#### Work required:
Extract from the entries below, exactly as given, only the lines from the line containing "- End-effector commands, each" to the line containing "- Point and", both lines included.

Excerpts from a dataset:
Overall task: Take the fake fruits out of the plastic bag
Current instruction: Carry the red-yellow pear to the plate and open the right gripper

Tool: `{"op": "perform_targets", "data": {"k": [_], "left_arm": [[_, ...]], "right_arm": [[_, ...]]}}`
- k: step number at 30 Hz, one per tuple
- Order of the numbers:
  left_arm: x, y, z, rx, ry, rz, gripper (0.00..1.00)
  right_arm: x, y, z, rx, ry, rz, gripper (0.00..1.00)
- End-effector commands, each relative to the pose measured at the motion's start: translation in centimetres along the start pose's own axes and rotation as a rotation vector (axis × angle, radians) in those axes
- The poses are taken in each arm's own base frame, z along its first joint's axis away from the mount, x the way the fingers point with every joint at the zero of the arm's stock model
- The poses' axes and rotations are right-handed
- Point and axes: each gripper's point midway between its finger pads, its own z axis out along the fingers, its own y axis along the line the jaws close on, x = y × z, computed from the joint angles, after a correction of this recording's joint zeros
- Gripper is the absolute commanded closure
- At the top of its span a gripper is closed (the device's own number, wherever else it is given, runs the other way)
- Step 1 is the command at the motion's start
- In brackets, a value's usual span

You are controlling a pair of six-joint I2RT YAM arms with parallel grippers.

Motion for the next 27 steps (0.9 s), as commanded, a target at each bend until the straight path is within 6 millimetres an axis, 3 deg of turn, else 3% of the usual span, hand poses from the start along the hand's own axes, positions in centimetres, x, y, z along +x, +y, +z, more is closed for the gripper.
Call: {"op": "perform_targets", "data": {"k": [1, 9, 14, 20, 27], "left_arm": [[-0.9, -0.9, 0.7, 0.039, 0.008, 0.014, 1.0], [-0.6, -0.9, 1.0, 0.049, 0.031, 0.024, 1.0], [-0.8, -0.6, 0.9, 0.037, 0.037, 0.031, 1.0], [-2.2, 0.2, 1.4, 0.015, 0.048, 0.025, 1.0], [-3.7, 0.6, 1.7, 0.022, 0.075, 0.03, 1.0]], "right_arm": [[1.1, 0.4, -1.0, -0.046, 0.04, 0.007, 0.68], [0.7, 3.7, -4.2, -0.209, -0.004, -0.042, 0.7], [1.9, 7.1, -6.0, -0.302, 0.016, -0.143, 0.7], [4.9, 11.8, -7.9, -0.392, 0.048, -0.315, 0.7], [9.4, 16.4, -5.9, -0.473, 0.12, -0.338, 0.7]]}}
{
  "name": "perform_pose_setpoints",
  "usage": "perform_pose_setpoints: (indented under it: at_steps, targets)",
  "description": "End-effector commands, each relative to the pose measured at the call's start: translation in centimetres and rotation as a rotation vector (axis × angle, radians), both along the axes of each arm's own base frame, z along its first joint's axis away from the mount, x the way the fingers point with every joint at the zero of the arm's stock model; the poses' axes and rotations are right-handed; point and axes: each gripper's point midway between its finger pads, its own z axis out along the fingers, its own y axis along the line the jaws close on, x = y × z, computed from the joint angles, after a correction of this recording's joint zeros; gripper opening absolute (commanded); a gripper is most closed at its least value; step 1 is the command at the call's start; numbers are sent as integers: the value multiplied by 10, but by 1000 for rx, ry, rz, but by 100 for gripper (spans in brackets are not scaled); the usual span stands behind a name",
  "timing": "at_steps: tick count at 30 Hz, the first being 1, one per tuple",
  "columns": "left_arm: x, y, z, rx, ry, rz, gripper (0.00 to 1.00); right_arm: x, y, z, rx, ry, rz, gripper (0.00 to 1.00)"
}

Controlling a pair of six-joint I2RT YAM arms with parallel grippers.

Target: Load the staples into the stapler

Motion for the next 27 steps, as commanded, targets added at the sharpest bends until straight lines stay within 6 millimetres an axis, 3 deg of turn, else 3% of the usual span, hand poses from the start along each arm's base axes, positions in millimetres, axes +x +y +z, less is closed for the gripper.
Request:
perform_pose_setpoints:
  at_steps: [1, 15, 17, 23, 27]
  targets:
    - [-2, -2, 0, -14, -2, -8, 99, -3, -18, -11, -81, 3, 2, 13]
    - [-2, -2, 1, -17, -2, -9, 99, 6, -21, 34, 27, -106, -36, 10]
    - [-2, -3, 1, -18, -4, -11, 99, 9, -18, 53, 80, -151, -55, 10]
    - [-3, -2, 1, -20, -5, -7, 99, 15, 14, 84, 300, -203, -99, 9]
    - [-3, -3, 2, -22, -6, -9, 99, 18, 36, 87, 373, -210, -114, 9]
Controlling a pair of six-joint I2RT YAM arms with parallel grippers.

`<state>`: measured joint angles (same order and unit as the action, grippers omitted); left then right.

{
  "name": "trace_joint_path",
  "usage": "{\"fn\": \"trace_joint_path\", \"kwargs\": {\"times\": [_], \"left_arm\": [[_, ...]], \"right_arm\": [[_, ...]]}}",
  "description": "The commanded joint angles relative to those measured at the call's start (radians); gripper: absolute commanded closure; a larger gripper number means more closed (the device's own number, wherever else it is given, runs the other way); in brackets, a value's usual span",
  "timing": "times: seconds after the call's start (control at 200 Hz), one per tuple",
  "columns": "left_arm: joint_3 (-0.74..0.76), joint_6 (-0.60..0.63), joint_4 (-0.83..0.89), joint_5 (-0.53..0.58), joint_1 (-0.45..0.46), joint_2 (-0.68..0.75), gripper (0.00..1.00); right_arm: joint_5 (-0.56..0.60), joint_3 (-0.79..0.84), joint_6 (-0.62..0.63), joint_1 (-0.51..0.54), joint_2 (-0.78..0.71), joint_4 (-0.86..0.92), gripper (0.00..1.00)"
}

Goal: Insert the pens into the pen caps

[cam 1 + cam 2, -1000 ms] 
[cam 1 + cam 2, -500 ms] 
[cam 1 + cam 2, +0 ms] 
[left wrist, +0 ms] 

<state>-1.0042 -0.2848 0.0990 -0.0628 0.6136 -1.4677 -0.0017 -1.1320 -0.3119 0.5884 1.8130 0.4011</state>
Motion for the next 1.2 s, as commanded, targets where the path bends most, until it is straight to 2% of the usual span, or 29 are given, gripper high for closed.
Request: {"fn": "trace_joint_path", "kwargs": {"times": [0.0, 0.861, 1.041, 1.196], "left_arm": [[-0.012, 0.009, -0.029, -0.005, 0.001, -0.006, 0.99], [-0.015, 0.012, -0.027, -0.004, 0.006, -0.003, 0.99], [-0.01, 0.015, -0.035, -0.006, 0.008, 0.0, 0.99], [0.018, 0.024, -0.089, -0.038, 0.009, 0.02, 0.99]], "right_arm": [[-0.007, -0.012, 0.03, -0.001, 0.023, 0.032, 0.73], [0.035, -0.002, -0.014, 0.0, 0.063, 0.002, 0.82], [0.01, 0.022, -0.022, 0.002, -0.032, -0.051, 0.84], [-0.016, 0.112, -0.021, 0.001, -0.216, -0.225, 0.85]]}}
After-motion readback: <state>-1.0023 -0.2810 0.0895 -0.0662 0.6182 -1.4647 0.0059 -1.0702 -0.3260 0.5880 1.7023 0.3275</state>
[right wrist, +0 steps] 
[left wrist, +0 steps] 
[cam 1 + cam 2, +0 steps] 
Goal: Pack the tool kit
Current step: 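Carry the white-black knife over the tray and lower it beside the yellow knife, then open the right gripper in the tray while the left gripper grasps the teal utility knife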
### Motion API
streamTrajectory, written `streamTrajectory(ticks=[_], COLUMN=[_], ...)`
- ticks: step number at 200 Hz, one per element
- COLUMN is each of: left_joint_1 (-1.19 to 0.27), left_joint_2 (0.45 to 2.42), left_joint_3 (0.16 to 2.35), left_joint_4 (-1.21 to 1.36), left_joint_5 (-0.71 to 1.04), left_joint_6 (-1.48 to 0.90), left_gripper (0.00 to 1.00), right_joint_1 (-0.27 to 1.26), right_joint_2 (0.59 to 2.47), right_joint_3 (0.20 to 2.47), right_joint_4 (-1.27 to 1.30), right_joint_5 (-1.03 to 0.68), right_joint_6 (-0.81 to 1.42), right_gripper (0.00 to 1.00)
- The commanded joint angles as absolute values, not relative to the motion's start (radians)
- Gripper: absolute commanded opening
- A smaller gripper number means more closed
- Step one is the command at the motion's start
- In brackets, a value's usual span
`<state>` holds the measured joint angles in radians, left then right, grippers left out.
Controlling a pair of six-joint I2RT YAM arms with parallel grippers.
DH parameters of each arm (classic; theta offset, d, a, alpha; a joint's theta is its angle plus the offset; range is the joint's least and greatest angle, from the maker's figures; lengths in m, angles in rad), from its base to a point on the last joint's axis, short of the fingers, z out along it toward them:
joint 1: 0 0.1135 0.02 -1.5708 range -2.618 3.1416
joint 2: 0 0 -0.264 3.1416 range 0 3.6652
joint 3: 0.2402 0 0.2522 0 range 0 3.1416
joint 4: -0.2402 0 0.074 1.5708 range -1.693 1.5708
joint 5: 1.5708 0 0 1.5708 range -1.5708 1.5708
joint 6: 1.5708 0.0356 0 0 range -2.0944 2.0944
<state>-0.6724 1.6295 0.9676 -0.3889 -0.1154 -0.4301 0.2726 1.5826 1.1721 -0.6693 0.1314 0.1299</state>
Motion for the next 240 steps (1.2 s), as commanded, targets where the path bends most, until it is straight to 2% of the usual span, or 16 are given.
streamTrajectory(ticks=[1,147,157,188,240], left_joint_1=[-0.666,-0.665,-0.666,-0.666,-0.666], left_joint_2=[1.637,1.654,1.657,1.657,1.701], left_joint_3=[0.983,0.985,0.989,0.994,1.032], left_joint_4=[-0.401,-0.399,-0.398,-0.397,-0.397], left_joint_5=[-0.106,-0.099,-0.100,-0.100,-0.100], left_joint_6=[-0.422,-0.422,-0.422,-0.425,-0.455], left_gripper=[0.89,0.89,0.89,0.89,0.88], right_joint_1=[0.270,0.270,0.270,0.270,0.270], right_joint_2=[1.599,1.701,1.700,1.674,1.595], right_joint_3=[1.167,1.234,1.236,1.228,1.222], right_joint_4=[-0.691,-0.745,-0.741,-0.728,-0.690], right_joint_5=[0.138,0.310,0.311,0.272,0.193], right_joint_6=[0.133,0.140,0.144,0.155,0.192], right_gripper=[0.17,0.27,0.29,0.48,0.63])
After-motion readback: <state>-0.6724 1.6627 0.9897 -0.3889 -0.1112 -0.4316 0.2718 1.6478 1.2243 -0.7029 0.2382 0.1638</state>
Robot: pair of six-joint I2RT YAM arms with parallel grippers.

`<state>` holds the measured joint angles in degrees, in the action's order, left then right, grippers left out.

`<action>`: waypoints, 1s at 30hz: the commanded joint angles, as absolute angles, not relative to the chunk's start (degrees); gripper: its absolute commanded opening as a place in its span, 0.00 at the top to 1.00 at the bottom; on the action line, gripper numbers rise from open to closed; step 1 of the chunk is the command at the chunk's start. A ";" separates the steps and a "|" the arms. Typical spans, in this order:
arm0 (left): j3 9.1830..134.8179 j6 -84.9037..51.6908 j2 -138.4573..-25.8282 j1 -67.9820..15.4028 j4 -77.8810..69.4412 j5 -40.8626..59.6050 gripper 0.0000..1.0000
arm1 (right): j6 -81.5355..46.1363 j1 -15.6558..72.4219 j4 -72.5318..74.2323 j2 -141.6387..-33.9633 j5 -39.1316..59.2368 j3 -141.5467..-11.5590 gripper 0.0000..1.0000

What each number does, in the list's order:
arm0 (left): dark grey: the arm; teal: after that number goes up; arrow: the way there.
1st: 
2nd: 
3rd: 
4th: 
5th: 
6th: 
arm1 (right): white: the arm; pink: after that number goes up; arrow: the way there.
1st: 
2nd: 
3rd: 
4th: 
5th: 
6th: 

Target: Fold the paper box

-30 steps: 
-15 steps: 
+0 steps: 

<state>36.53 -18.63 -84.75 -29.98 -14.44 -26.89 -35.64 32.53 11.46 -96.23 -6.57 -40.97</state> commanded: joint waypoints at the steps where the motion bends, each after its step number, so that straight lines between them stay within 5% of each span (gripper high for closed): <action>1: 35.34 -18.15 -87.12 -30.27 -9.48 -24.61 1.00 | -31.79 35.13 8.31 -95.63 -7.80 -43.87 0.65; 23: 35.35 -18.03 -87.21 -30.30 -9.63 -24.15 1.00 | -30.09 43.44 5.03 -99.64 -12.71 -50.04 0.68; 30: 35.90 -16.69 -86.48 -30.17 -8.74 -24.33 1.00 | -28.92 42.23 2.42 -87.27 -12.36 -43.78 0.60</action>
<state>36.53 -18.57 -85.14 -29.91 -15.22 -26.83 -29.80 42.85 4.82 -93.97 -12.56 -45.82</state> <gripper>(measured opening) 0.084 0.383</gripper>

#### Solution for this exercise:
- End-effector commands, each relative to the pose measured at the motion's start: translation in centimetres along the start pose's own axes and rotation as a rotation vector (axis × angle, radians) in those axes
- The poses are taken in each arm's own base frame, z along its first joint's axis away from the mount, x the way the fingers point with every joint at the zero of the arm's stock model
- The poses' axes and rotations are right-handed
- Point and axes: each gripper's point midway between its finger pads, its own z axis out along the fingers, its own y axis along the line the jaws close on, x = y × z, computed from the joint angles, after a correction of this recording's joint zeros

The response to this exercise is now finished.